A U.S. judge has blocked a Department of Labor rule that would have expanded the types of retirement advisers considered fiduciaries, finding the rule arbitrary and conflicting with a law governing retirement plans. The “Retirement Security Rule,” unveiled in April, faced challenges from insurance groups arguing it conflicted with the Employee Retirement Income Security Act (ERISA).
Judge Jeremy Kernodle in Tyler, Texas, ruled on Thursday that the Federation of Americans for Consumer Choice Inc. and other insurance groups were likely to succeed in their arguments. He blocked the rule from taking effect nationally on September 23 while the lawsuit proceeds.
The insurance groups contended that the rule improperly classified those providing one-time recommendations to retirees, such as rolling over investments from an ERISA plan to an individual retirement account (IRA), as fiduciaries. The Labor Department, in a statement, maintained that the rule ensures retirement savings advice is in the customer’s best interest, not the financial professional’s. “The department continues to believe that this rule is essential to ensuring that retirement investors are protected,” the DOL stated.
The rule aimed to close a loophole in the fiduciary standard that did not apply to recommendations for purchases of non-securities such as fixed index annuities, typically sold by insurance companies, according to the White House. Investments in such annuities appeal to risk-averse investors and have grown rapidly but come with higher costs. The White House estimated that the fiduciary rule could save retirees $5 billion a year on these investments.

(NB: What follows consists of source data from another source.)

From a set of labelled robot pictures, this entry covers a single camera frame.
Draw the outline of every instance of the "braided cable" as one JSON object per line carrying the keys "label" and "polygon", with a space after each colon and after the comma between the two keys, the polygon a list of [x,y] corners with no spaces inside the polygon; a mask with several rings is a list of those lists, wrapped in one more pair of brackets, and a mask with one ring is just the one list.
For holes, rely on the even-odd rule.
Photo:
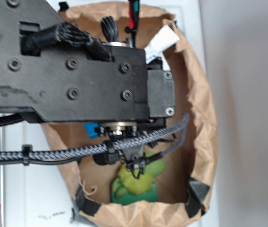
{"label": "braided cable", "polygon": [[[153,141],[157,141],[161,138],[167,137],[171,134],[178,132],[179,130],[187,127],[189,120],[188,114],[184,114],[181,121],[164,129],[156,130],[147,135],[143,135],[136,138],[117,140],[113,142],[115,150],[124,150],[127,148],[137,147]],[[71,148],[68,150],[53,150],[53,151],[30,151],[30,160],[56,160],[75,157],[86,157],[90,155],[102,154],[107,152],[107,146],[105,144],[98,144],[93,146],[87,146],[82,148]],[[0,152],[0,161],[7,160],[22,160],[23,153],[17,152]]]}
{"label": "braided cable", "polygon": [[22,122],[24,119],[20,114],[13,114],[9,116],[0,117],[0,127],[7,126],[10,124],[16,124]]}

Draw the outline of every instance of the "black plastic clip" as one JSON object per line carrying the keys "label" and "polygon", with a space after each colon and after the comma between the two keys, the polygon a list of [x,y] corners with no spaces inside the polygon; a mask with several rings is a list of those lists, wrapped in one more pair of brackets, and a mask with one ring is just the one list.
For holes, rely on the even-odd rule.
{"label": "black plastic clip", "polygon": [[30,151],[33,151],[33,146],[30,144],[25,144],[22,145],[22,153],[23,153],[23,161],[22,163],[24,164],[24,166],[28,166],[30,164],[29,161],[29,153]]}
{"label": "black plastic clip", "polygon": [[108,152],[98,155],[93,155],[93,159],[96,164],[100,166],[114,165],[120,159],[118,150],[115,150],[113,142],[110,140],[104,141],[107,146]]}
{"label": "black plastic clip", "polygon": [[111,140],[106,140],[104,144],[107,146],[107,150],[109,154],[114,154],[116,152],[114,148],[114,144]]}

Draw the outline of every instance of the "metal bolt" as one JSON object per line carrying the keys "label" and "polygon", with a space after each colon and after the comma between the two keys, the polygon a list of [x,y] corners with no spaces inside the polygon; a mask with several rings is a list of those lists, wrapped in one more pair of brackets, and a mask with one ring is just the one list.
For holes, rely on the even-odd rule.
{"label": "metal bolt", "polygon": [[67,65],[67,68],[69,70],[74,70],[77,68],[78,66],[78,63],[77,63],[77,60],[75,58],[69,58],[66,62],[66,65]]}
{"label": "metal bolt", "polygon": [[174,110],[174,108],[172,108],[172,107],[168,107],[167,109],[166,109],[166,115],[167,116],[173,116],[175,114],[175,110]]}
{"label": "metal bolt", "polygon": [[163,77],[165,79],[172,79],[173,78],[173,74],[170,71],[164,72]]}
{"label": "metal bolt", "polygon": [[113,135],[115,135],[115,136],[122,136],[122,135],[123,135],[123,132],[120,131],[120,130],[115,130],[115,131],[113,131],[112,133],[113,133]]}
{"label": "metal bolt", "polygon": [[133,125],[133,126],[132,126],[132,131],[133,131],[133,132],[137,132],[137,125]]}
{"label": "metal bolt", "polygon": [[130,101],[132,99],[132,92],[129,90],[124,90],[122,93],[122,99],[125,101]]}
{"label": "metal bolt", "polygon": [[77,88],[72,87],[68,90],[67,96],[69,99],[75,100],[78,98],[78,95],[79,95],[79,90]]}
{"label": "metal bolt", "polygon": [[132,155],[132,161],[135,161],[135,160],[137,160],[138,159],[138,155]]}
{"label": "metal bolt", "polygon": [[19,6],[20,0],[7,0],[7,4],[8,6],[15,8]]}
{"label": "metal bolt", "polygon": [[130,70],[130,65],[127,62],[124,62],[119,66],[119,70],[121,73],[126,74]]}
{"label": "metal bolt", "polygon": [[18,71],[20,70],[21,68],[21,62],[19,59],[17,58],[11,58],[9,61],[8,61],[8,67],[10,70],[12,71]]}

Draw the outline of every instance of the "wire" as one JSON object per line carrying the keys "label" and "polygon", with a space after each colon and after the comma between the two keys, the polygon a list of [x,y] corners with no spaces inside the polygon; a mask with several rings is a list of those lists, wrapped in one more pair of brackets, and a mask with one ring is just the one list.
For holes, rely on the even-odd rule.
{"label": "wire", "polygon": [[7,126],[10,124],[16,124],[16,123],[22,122],[23,120],[24,120],[23,117],[18,113],[9,115],[9,116],[0,117],[0,127]]}
{"label": "wire", "polygon": [[[125,150],[140,145],[148,144],[153,141],[157,141],[160,138],[164,138],[171,134],[174,134],[181,130],[180,140],[168,150],[164,151],[166,155],[172,152],[175,148],[178,148],[184,141],[186,127],[188,124],[189,116],[184,114],[181,121],[164,129],[159,129],[151,132],[147,135],[143,135],[137,138],[129,138],[123,140],[117,140],[113,142],[115,150]],[[84,158],[90,155],[102,154],[108,152],[108,148],[105,144],[98,144],[94,146],[87,146],[82,148],[72,148],[68,150],[56,150],[56,151],[30,151],[28,153],[28,163],[40,164],[40,165],[60,165],[68,162],[76,161],[80,158]],[[0,165],[23,163],[24,153],[17,152],[0,152]]]}
{"label": "wire", "polygon": [[67,164],[70,162],[78,161],[78,160],[81,160],[82,158],[84,157],[74,157],[74,158],[69,158],[69,159],[59,160],[59,161],[29,160],[29,163],[36,164],[36,165],[55,166],[55,165],[62,165],[62,164]]}

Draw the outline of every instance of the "white paper tag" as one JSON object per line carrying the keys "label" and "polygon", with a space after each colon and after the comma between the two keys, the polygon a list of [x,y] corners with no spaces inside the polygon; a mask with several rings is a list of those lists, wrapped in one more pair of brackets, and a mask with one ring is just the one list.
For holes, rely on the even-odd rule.
{"label": "white paper tag", "polygon": [[144,49],[146,52],[147,64],[153,61],[156,57],[160,56],[161,52],[167,50],[179,40],[179,37],[168,25],[162,27],[162,29],[154,36],[148,46]]}

Business groups have used the courts to challenge regulatory power, winning a major Supreme Court victory in June in a case known as Loper Bright, which held that judges should not defer to an agency’s interpretation of an ambiguous law. As a result of Loper Bright, Kernodle stated that he did not owe deference to the Labor Department’s interpretation of ERISA.
The Labor Department previously attempted to expand the fiduciary rule in 2016 under the Obama administration. However, the 5th U.S. Circuit Court of Appeals blocked that effort in 2018. Kernodle indicated that the latest version of the fiduciary rule fails for many of the same reasons.